Thanks for the help!
August 23, 2007 at 3:46 am #216006Fusion CIStudiosParticipantI just finished working a large pipeline for a doc. We handled everything in 32bit and half float openEXR. We comped in Nuke (which only works in 32bit float color space), Used Maya and MentalRay (half float files). Color correction was handled with Nuke (float), photoshop (float/half float) and final gamma in FCP (custom gamma filter in 10bit). The end product was an uncompressed 10bit 4:2:2 D5 master. Lots of time went into color and gama correction. I have not used AE in a long time. I personally don’t like that app. Nuke is really solid for me. I connect to it really well.
32 bit is great to work in, however, the files are large to contend with and the end product usually always goes out 8bit (we do half float for film record outs). Some of our working images were 10k in size! With 32 bit float we had a 3D comp that would take 20 hours to push out 1200 frames in 1080×1920 square pixels (this was done on a single dual xeon box with 4gigs of ram, we were not using our allready taxed render farm). So time can become a serious issue.
We ONLY work with zchannels in float.
If you’re recording out to film you work in float. You want to maintain highlights and rich shadows. We dither down to half float openEXR files then push it to film.
With 32bit you get more precision, which in-turn, provides better results. But you need to be careful. You can look at a blur in 32bit and it’s fantastic, then when you get to the SD 8bit master it becomes aliased. It’s ugly. So experience alows you to find the happy medium and it’s important to know what is happening mathematically between float, half-float, and 8bit images. You only get so many shades of grey.

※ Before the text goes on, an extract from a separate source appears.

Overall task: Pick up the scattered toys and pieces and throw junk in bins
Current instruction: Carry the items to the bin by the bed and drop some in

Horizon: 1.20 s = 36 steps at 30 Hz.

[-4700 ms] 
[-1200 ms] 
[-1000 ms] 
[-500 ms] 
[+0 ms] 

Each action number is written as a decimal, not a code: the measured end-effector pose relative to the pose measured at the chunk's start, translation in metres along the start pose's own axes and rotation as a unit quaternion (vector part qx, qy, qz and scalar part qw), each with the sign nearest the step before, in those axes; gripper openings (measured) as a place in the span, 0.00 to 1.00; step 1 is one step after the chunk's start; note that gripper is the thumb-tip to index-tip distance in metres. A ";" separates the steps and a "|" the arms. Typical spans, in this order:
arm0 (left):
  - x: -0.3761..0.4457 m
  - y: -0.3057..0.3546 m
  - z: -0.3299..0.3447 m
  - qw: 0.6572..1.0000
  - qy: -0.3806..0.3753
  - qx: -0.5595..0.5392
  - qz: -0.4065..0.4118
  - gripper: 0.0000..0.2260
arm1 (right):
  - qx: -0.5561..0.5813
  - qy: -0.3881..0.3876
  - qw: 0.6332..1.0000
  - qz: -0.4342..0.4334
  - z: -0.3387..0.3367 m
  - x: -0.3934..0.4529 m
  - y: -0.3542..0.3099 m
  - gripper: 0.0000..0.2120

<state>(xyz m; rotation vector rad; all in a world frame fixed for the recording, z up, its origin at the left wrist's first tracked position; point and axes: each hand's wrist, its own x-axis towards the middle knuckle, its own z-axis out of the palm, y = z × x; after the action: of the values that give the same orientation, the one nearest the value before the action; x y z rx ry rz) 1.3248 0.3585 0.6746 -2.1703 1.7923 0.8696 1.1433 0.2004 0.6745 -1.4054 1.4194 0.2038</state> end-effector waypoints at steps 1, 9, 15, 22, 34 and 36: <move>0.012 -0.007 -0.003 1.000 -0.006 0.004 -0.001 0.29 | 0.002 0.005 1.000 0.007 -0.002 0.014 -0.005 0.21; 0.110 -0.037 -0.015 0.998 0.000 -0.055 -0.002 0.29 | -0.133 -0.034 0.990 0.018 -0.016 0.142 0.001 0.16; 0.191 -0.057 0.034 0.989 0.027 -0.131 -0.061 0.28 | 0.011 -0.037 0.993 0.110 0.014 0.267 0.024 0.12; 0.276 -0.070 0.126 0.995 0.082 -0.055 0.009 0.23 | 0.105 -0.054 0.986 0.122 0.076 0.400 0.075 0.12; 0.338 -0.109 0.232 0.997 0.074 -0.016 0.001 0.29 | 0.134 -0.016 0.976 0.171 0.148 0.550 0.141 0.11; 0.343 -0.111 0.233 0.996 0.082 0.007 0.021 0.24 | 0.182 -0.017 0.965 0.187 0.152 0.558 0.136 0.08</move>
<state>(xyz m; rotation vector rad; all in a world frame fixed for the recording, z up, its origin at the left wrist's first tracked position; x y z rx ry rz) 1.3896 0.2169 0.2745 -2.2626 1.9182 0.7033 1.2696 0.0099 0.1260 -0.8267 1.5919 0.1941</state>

Nuke and Shake are my primary compositing tools. They both work great. In the end I prefer Nuke. FCP has a long ways to go as a pro-app. Look into Smoke from Autodesk.
All of our 3D is half float or 8bit.—
August 23, 2007 at 6:59 pm #216005bnwParticipant@iraflowers 23811 wrote:
We dither down to half float openEXR files then push it to film.
Just curious – do you like to actually dither or just truncate? Wouldn’t have thought quantisation error at the bottom end of a half float image would ever become visible?